At that point, Biren-Wright, according to the complaint, "placed herself outside the immediate area . . . so as not to interfere with the police activity." She continued to photograph and report on the demonstration. The complaint charges that Lt. Konczyk, "without just cause or legal justification," directed several officers to arrest her, walking past several protestors and counter-demonstrators. She says she told the officers she was a member of the press. At no time, she says, did she participate as a demonstrator nor verbally or physically threaten anyone. The officers, says Biren-Wright, arrested her without any warning. The arresting officer's "degree of anger--he was clearly red-faced--was inappropriate," she recalls. The police, says Biren-Wright, "were clearly targeting me, trying to keep me from recording the demonstration and their reactions."
One officer, says Biren-Wright, "unnecessarily twisted my arm." Another officer seized her camera and personal items. One of the officers put plastic cuffs on her wrists "so tight that it caused significant pain, swelling and bruising, and an injury that lasted for several weeks," according to the complaint.
Biren-Wright's 15-year-old daughter was shopping in the mall during the protest, but had reunited with her mother shortly before the arrests. Her daughter, says Biren-Wright, "came closer upon the arrest and I told the officer she was my daughter and a minor and would be alone." The officer, says Biren-Wright, snapped, "You should have thought of that before." At the processing center that police had previously set up at the mall, Biren-Wright told several officers that he r daughter was alone in the mall and was from out of state. "None of them did anything to ensure her safety," she says. The daughter, unsupervised, eventually found Rob Kall, OpEdNews editor, who drove her to the jail to take her mother's keys and then drove her home, where she spent the night alone.
Outside the mall, counter-protestors shouted obscenities as those arrested boarded the police bus. "They were standing at the door to the bus," says Biren-Wright, "and posed a safety issue to us since we were in handcuffs."
The six who were arrested and Biren-Wright were initially taken to the 15th District jail. Richie Marini, the lone male arrested, was kept at the district jail. The six women were transferred to the jail at the jail of the Philadelphia Police headquarters, known by locals as the "Roundhouse," where a nurse took each woman's vital signs and asked if there were any injuries. "I showed him my wrist and thumb that were already red and swollen" from the restrictive handcuffs, says Biren-Wright. His response, she says, was "That doesn't count."
Biren-Wright, along with the other five women, was held for 14 hours. At 5 a.m., she says, they were released from the "Roundhouse" onto a dark and barren street--there were no taxis anywhere near--and locked out of the police station.

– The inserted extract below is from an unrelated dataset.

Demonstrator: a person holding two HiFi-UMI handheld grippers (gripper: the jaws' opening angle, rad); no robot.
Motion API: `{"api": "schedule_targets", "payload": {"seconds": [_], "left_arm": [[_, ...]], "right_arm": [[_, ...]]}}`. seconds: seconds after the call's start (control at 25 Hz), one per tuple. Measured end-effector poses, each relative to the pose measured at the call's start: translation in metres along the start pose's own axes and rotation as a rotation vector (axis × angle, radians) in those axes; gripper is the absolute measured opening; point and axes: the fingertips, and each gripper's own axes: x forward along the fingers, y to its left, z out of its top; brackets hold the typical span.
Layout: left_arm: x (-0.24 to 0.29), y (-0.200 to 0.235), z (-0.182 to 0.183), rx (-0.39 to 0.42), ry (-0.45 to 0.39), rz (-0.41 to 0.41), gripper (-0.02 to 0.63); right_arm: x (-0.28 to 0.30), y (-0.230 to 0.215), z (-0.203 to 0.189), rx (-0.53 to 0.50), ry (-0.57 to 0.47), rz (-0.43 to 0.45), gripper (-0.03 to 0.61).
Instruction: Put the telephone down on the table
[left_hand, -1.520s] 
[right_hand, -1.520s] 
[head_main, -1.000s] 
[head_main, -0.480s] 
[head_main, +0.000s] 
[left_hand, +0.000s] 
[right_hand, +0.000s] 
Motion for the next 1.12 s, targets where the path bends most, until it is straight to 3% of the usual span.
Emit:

Although the women had cell phones, they had not been allowed to call for rides while in the jail area. Outside, they called friends, but waited until help arrived. Marini was released from the district jail later that morning.
The only reason Biren-Wright's pictures of the demonstration survived is because she had secretly removed the memory chip during the arrest. When the camera was finally returned, "all of the settings were messed up and the lens was not replaced properly."
The Army closed the AEC at the end of the pilot program. It had claimed that because of increased enlistments nationwide, the Center was no longer needed. It never acknowledged that the protestors and the public reaction may have been a reason for the closing.